Dalam kunjungan itu, KPAI melakukan pengumpulan data dan berdiskusi soal program barak militer ini dengan 90 peserta program. Hasilnya, sebanyak 6,7 persen siswa menyatakan tak mengetahui alasan mereka mengikuti program.
"Temuan ini menunjukkan perlunya peninjauan kembali terhadap ketepatan sasaran peserta dalam pelaksanaan program," kata dia.
"Peserta program tidak ditentukan berdasarkan asesmen psikolog profesional, melainkan hanya rekomendasi guru BK. Bahkan ada ancaman bahwa siswa yang menolak mengikuti program bisa tidak naik kelas," kata Jasra.
3. Tak semua pembina paham protokol child safeguarding

Dari hasil wawancara sampel anak di dua lokasi pengawasan, perilaku menyimpang anak banyak dipengaruhi oleh kurang optimalnya pengasuhan di lingkungan keluarga.
Hal ini disebabkan beberapa hal mulai dari kesibukan orangtua, perceraian, tidak tinggal bersama orangtua, serta harapan anak untuk mendapatkan bimbingan dari figur ayah. Selain itu, pengaruh teman sebaya dan lingkungan sekitar juga turut berperan.

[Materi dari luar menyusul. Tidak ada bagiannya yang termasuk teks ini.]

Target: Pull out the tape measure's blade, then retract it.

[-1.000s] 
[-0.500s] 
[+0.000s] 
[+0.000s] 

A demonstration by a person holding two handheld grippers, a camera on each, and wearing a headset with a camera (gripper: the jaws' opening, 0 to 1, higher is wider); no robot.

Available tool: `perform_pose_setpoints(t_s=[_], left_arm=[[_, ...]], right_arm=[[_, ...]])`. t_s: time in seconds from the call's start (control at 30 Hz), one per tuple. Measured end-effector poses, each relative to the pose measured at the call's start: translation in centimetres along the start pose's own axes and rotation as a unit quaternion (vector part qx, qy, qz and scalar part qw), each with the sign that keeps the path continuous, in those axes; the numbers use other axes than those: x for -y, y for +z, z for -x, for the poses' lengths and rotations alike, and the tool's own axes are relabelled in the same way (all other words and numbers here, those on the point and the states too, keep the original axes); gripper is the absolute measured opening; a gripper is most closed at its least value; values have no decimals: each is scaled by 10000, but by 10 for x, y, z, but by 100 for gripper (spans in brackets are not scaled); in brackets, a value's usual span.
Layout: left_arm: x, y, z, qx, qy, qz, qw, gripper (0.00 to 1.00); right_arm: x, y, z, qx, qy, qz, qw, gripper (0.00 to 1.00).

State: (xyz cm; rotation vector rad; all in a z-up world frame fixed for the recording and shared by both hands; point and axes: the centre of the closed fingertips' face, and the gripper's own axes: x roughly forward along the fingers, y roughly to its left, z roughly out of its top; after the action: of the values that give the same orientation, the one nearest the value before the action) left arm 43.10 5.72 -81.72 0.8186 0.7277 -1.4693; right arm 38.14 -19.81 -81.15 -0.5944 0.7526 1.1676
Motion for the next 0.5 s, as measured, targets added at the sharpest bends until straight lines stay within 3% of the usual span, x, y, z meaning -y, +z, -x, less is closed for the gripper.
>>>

Kemudian, pihaknya berdiskusi dengan dinas terkait mengungkapkan kekurangan psikolog profesional, pekerja sosial, dan guru BK yang menyebabkan layanan konseling bagi siswa tidak berjalan secara maksimal.
Termasuk, tidak semua pembina memahami protokol child safeguarding dan tak ada kehadiran tenaga medis dan ahli gizi secara tetap di lokasi.